Bu Siti seperti orang yang kesetanan, dia lebih menakutkan dari setan. Iya, setelah aku hanya bisa menangis dan tak berdaya, nyatanya dia malah bergerak ke sana kemari. Memakiku sepertinya tak cukup bagianya untuk meluapkan segala amarah yang membuncah di hatinya.
Aku tak bisa diam saja dan berusaha menenangkannya, karena lama - kelamaan kelakuannya akan memanggil banyak tetanga dan membuat mereka seua kembali menyalahkanku.
Memangnya siapa yang mau ada di posisi menyeramkan ini. Melihat banyak makhluk halus, bahkan diganggu oleh orang yang punya tujuan misterius. Belum lagi tak mendapatkan dukungan dari suaminya sendiri.
Seberapa berat penderitaanku ini dan mereka semua masih saja menyalahkanku, bersikap tak baik serta menghindariku unutk sekadar memberi halan keluar yang baik soal semua hantu yang tak bisa menjauh sebentar dari keidupanku semenjak pindah ke desa sialan ini.
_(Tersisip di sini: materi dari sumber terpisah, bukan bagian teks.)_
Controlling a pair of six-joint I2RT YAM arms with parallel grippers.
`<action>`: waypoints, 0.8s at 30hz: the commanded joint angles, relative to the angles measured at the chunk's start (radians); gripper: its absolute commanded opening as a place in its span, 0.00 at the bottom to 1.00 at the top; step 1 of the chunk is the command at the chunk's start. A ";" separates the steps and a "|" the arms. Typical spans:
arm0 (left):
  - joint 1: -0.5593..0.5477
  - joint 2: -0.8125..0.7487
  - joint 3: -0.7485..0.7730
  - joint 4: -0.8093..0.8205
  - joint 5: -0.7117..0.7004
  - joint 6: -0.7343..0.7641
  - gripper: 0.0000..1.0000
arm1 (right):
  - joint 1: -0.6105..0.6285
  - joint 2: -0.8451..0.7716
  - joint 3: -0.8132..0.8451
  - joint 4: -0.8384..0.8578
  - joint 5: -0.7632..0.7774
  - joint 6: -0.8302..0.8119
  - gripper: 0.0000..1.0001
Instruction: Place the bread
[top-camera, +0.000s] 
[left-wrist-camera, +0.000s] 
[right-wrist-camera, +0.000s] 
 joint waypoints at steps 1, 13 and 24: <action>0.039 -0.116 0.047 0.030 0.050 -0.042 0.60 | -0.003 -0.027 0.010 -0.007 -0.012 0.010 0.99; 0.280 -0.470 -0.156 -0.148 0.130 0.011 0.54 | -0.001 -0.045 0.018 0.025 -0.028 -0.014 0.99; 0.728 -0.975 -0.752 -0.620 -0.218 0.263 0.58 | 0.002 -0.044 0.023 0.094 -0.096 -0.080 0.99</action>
Aku menyesal dan ingin sekali kembali tapi aku juga takut karena makhluk ghaib itu ternyata tak hanya mengerami rumah kami, tapi mereka menggangguku sampai di sini.
Itu berarti tak menutup kemungkinan kalau mereka akan menghantuiku juga di rumah Mamah nanti.
Aku berjalan mendekat ke Bu Siti, dan berusaha memegang tangannya agar dia berhenti meracau. Aku tak tahan mendengar suaranya yang melengking.
'Dasar pasangan berengsek! Kalian pikir, selama ada di sini kalian tak akan diganggu oleh makhluk-makhluk yang haus akan nyawa tersebut!"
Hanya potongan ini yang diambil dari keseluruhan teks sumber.